Espérer que cette politique permettra aux néerlandophones de rester dans leur propre
région, est naïf. Les subsides et les règles relatives à « wonen in eigen streek » n’empêchent
pas Bruxelles de croître et de s’étendre au-delà des limites urbaines. La députée plaide pour
une politique plus visionnaire, axées sur l’internationalisation (et non seulement la
francisation) de la périphérie.
D’autres intervenants, Mark Hendrickx (N-VA) et Mercedes Van Volcem (Open VLD), se
contentent de regretter que l’attribution des compétences se limite à la seule province du
Brabant flamand.
D’autres encore, tels que Joris Van Hauthem (VB) et Patricia De Waele (LDD) déplorent
que l’autorité flamande se défasse de ses compétences en matière de politique foncière et
immobilière. D’autres provinces sont également concernées par les pressions sur le marché
de l’immobilier.
La ministre flamande du Logement, Freya Van den Bossche (SP.A), réplique que le
projet de décret n’empêche pas que le Gouvernement flamand continue à réfléchir sur la
manière dont elle veut façonner la politique foncière et immobilière. Ce projet de décret a
pour seul but de réaliser la réorganisation prévue par la réforme interne de l’Etat. Le
Gouvernement flamand ne se défait donc pas de ses compétences.
Elle estime qu’un système pareil peut également être instauré dans d’autres provinces si
celles-ci connaissent des problèmes similaires à la périphérie. Le Conseil d’Etat ne dit par
ailleurs pas que l’initiative par rapport à Vlabinvest n’est pas autorisée.

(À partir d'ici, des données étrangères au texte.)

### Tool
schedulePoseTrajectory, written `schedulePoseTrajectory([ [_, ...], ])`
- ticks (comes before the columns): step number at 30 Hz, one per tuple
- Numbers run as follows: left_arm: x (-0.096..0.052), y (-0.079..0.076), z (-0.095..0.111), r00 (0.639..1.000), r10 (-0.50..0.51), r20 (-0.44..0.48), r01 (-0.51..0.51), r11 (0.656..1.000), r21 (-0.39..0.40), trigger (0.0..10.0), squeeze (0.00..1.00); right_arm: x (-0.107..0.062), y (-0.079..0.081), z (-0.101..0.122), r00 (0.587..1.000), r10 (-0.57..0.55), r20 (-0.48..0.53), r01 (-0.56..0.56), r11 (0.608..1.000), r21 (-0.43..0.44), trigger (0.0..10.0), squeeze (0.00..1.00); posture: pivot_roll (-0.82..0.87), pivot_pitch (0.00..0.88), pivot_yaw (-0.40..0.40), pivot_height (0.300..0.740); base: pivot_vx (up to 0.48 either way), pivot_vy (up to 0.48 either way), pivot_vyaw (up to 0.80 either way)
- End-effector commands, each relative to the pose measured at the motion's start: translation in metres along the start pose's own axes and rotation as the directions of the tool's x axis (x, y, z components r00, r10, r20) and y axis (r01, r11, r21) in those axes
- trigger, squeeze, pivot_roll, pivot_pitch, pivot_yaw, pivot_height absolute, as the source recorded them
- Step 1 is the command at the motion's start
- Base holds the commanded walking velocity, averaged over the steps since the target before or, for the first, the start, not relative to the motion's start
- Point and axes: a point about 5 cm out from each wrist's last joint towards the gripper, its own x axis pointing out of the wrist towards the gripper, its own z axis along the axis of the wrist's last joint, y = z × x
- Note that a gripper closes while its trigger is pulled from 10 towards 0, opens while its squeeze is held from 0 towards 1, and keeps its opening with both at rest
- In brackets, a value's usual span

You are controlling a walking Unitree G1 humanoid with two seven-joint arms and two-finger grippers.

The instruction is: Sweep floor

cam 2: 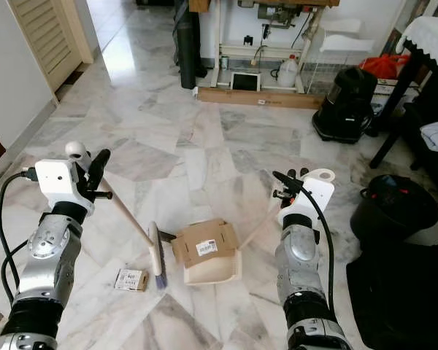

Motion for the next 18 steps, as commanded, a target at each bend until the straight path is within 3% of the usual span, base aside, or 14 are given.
schedulePoseTrajectory([
  [1, 0.005, -0.002, 0.012, 0.997, -0.014, 0.075, 0.012, 0.999, 0.035, 10.0, 0.0, 0.001, 0.003, 0.009, 0.999, -0.001, 0.042, 0.0, 1.0, 0.03, 10.0, 0.0, 0.04, 0.0, -0.047, 0.74, 0.0, 0.0, 0.0],
  [5, 0.016, -0.011, 0.021, 0.993, -0.082, 0.089, 0.088, 0.994, -0.06, 10.0, 0.0, -0.004, 0.01, 0.004, 1.0, 0.015, 0.021, -0.016, 0.999, 0.041, 10.0, 0.0, 0.02, 0.0, -0.038, 0.74, 0.0, 0.0, 0.0],
  [6, 0.019, -0.014, 0.025, 0.99, -0.107, 0.091, 0.118, 0.986, -0.116, 10.0, 0.0, -0.005, 0.011, 0.003, 1.0, 0.018, 0.02, -0.019, 0.999, 0.044, 10.0, 0.0, 0.02, 0.0, -0.035, 0.74, 0.0, 0.0, 0.0],
  [10, 0.023, -0.02, 0.029, 0.984, -0.157, 0.088, 0.17, 0.97, -0.175, 10.0, 0.0, -0.006, 0.01, 0.003, 1.0, 0.016, 0.016, -0.017, 0.999, 0.045, 10.0, 0.0, 0.02, 0.0, -0.035, 0.74, 0.0, 0.0, 0.0],
  [13, 0.025, -0.017, 0.032, 0.986, -0.132, 0.101, 0.146, 0.979, -0.144, 10.0, 0.0, -0.005, 0.009, 0.003, 1.0, 0.015, 0.008, -0.015, 0.999, 0.039, 10.0, 0.0, 0.02, 0.0, -0.036, 0.74, 0.0, 0.0, 0.0],
  [15, 0.023, -0.013, 0.026, 0.991, -0.104, 0.088, 0.107, 0.994, -0.035, 10.0, 0.0, -0.005, 0.008, 0.003, 1.0, 0.014, 0.006, -0.014, 0.999, 0.036, 10.0, 0.0, 0.03, 0.0, -0.041, 0.74, 0.0, 0.0, 0.0],
  [18, 0.02, -0.012, 0.027, 0.99, -0.094, 0.103, 0.097, 0.995, -0.021, 10.0, 0.0, -0.005, 0.008, 0.004, 1.0, 0.012, 0.006, -0.012, 0.999, 0.036, 10.0, 0.0, 0.02, 0.0, -0.044, 0.74, 0.0, 0.0, 0.0],
])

Relancée par le député Christian Van Eyken, qui annonce son intention d’entamer une
procédure judiciaire, sur la contradiction du projet avec l’arrêt de la Cour constitutionnelle sur
le volet « wonen in eigen streek », la ministre répond que l’arrêt ne porte que sur l’objet du
recours en annulation. Elle ne voit dans l’arrêt aucune objection au bon fonctionnement de
Vlabinvest.
Débat d’actualité du 13 décembre 2013 sur l’annulation partielle par la Cour
constitutionnelle du décret du 27 mars 2009 relatif à la politique foncière et
immobilière12
Dans le cadre de ce débat d’actualité, la ministre flamande du Logement, Freya Van den
Bossche (SP.A), explique quelles suites elle envisage de donner à l’arrêt en annulation du
volet « wonen in eigen streek ». Elle expose que le Gouvernement flamand se penche sur
différentes solutions, mais qu’il compte faire un examen juridique approfondi. Le
Gouvernement prendra une décision une fois qu’il aura pris en considération tous les
risques.
Elle formule cependant quelques pistes envisagées. D’après l’arrêt de la Cour
constitutionnelle, il serait possible de maintenir le règlement s’il est associé à des critères
socio-économiques (par exemple, en terme de seuil de revenus) et à des critères de
temporalité. D’après le même arrêt, il serait possible de travailler avec une forme de
subventionnement pour l’achat et la location. Cela serait possible grâce aux instruments
actuels. La ministre ajoute que, face à l’arrêt, il est nécessaire d’évaluer et de revoir le
fonctionnement actuel.13
12
Handelingen Plenaire Vergadering van 13 november 2013 (2013-2014), n° 9.
A la lecture de ces explications, il est permis de penser que le Gouvernement flamand ait envisagé
le transfert de la compétence en matière de politique foncière et immobilière à Vlabinvest pour
contourner l’arrêt et remettre en place un volet « wonen in eigen streek ».